Tom Beer

No. 85, 82, 68
- Positions: Tight end, Guard

Personal information
- Born: December 21, 1944 (age 81) Detroit, Michigan, U.S.
- Listed height: 6 ft 4 in (1.93 m)
- Listed weight: 235 lb (107 kg)

Career information
- High school: St. Ambrose (Grosse Pointe Park, Michigan)
- College: Detroit Mercy; Houston;
- NFL draft: 1967 (2nd round, 32nd overall pick)

Career history
- Denver Broncos (1967–1969); Boston/New England Patriots (1970–1972);

Career NFL/AFL statistics
- Receptions: 65
- Receiving yards: 1,012
- Touchdowns: 4
- Stats at Pro Football Reference

= Tom Beer =

American football player (born 1944)

Thomas John Beer (born December 21, 1944) is an American football player who played at the University of Houston and professionally for the Denver Broncos of the American Football League (AFL) and the National Football League (NFL)'s Boston / New England Patriots.

==Playing career==
Beer played as a tight end in 42 games for the Patriots over the 1970–1972 seasons. Beer had 25 receptions for 381 yards and three TD's. His longest reception was a 31-yard touchdown reception on October 24, 1971.

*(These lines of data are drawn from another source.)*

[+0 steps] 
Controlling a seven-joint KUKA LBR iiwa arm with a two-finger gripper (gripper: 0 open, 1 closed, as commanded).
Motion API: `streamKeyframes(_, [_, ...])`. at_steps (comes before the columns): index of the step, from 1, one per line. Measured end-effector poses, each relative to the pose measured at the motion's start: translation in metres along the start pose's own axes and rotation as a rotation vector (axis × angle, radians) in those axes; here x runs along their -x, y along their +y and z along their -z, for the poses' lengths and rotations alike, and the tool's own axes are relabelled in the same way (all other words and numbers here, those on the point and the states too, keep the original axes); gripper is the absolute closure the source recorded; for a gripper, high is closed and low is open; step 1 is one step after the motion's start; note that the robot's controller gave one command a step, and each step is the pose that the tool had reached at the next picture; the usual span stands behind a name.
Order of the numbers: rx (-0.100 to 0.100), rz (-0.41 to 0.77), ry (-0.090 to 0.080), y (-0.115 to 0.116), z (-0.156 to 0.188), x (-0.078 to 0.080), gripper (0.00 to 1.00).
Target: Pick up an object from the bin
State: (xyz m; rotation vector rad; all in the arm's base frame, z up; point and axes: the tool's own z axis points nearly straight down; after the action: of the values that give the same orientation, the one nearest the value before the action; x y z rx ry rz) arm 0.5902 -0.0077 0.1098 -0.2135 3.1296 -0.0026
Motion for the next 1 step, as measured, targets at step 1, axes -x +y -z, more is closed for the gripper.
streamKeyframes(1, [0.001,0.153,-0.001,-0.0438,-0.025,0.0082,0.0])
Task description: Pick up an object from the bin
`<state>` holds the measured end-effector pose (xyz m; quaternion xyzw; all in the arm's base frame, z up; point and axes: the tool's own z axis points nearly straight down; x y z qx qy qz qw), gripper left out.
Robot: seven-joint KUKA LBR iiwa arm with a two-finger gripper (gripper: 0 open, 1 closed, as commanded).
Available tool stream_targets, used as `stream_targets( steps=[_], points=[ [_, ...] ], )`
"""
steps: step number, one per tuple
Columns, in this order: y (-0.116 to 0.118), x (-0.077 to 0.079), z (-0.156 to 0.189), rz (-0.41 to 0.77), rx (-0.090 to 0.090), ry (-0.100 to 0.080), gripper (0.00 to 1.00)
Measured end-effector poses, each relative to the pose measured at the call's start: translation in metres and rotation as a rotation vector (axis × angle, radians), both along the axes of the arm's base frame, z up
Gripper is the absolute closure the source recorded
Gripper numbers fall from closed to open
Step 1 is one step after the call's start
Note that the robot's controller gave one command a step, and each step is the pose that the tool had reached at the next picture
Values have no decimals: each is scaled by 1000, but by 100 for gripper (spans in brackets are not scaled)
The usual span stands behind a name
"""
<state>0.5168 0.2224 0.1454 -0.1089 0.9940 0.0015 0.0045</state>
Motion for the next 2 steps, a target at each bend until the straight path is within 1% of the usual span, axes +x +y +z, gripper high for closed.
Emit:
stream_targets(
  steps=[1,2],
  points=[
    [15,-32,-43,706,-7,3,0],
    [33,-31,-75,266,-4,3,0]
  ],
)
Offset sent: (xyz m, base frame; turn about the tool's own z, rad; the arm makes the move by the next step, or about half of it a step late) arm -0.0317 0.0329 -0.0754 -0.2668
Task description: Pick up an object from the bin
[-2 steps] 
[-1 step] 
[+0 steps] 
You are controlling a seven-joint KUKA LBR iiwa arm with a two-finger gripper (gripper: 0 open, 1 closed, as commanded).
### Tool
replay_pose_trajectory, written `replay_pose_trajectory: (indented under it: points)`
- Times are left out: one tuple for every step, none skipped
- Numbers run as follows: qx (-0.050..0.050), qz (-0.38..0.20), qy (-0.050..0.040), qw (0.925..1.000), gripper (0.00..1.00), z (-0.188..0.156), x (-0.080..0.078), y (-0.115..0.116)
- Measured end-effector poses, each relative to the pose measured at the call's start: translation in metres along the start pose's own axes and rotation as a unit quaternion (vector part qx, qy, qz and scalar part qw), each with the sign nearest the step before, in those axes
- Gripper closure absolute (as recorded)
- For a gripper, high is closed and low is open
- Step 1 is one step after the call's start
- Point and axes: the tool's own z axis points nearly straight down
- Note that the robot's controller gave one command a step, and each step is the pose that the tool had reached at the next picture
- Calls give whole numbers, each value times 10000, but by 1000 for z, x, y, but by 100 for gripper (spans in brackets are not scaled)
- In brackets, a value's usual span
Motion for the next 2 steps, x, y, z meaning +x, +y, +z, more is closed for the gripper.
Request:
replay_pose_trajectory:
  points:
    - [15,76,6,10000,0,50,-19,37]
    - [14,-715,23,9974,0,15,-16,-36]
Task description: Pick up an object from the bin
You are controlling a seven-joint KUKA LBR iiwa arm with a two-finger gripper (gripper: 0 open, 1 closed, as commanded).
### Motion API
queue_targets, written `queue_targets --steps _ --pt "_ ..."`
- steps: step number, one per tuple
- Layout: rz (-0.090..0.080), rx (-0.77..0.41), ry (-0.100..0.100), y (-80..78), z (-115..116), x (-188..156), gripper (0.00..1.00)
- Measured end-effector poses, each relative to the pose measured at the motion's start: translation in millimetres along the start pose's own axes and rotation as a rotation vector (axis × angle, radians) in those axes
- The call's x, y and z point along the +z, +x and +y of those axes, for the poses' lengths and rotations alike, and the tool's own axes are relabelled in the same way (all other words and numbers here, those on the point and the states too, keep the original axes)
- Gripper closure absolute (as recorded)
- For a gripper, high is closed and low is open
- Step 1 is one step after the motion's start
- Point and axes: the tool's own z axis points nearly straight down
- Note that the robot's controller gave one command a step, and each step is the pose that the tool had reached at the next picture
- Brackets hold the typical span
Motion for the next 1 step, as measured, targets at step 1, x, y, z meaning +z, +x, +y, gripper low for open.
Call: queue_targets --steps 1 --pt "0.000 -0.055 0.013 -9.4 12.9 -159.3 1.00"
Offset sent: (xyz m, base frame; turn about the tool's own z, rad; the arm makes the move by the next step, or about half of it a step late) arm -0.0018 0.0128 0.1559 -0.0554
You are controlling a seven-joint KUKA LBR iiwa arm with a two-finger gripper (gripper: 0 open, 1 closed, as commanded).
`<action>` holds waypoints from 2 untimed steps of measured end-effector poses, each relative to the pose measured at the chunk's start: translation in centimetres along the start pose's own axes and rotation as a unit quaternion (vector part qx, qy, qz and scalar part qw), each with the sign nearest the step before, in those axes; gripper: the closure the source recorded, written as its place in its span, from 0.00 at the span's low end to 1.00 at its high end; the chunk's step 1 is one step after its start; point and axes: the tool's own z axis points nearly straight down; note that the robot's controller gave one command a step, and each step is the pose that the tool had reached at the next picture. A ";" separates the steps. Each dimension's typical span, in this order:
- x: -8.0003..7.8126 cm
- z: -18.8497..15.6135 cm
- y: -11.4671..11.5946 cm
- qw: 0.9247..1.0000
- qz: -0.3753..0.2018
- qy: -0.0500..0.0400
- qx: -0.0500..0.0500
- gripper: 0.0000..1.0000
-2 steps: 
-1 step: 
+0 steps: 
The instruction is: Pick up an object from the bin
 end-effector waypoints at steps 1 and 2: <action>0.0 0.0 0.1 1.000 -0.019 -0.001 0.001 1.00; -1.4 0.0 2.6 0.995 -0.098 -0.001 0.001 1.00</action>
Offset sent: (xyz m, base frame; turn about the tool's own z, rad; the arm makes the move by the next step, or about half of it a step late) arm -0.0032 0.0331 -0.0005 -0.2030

He also returned two kickoffs for a total of 19 yards. Beer returned a kickoff four yards to end the first half in the Patriots 31–21 loss to the New York Jets at Harvard Stadium on September 27, 1970. His longest kickoff return was 15 yards at the end of the first quarter in the Patriots 34–10 loss to the New York Jets at Shea Stadium on October 29, 1972.

Beer lateraled a kickoff to Carl Garrett, who took it 27 yards in the Boston Patriots 45–10 loss to the Buffalo Bills at Harvard Stadium on November 1, 1970. Later in the same game, he lateraled another kickoff to Garrett, who advanced it 15 yards.

Beer returned a fumbled punt return by Ike Hill five yards in the Patriots 38–33 win over the Buffalo Bills at Schaefer Stadium on November 14, 1971.

==Later life==
Following his playing days, Thomas Beer co-wrote (with George Kimball) the 1974 memoir Sunday's Fools: Stomped, Tromped, Kicked and Chewed in the NFL, recounting the experience of playing for two of the worst franchises in pro football during his career.

Tom also was an executive for the New York Stars of the short-lived World Football League.

Tom is currently residing in New Jersey.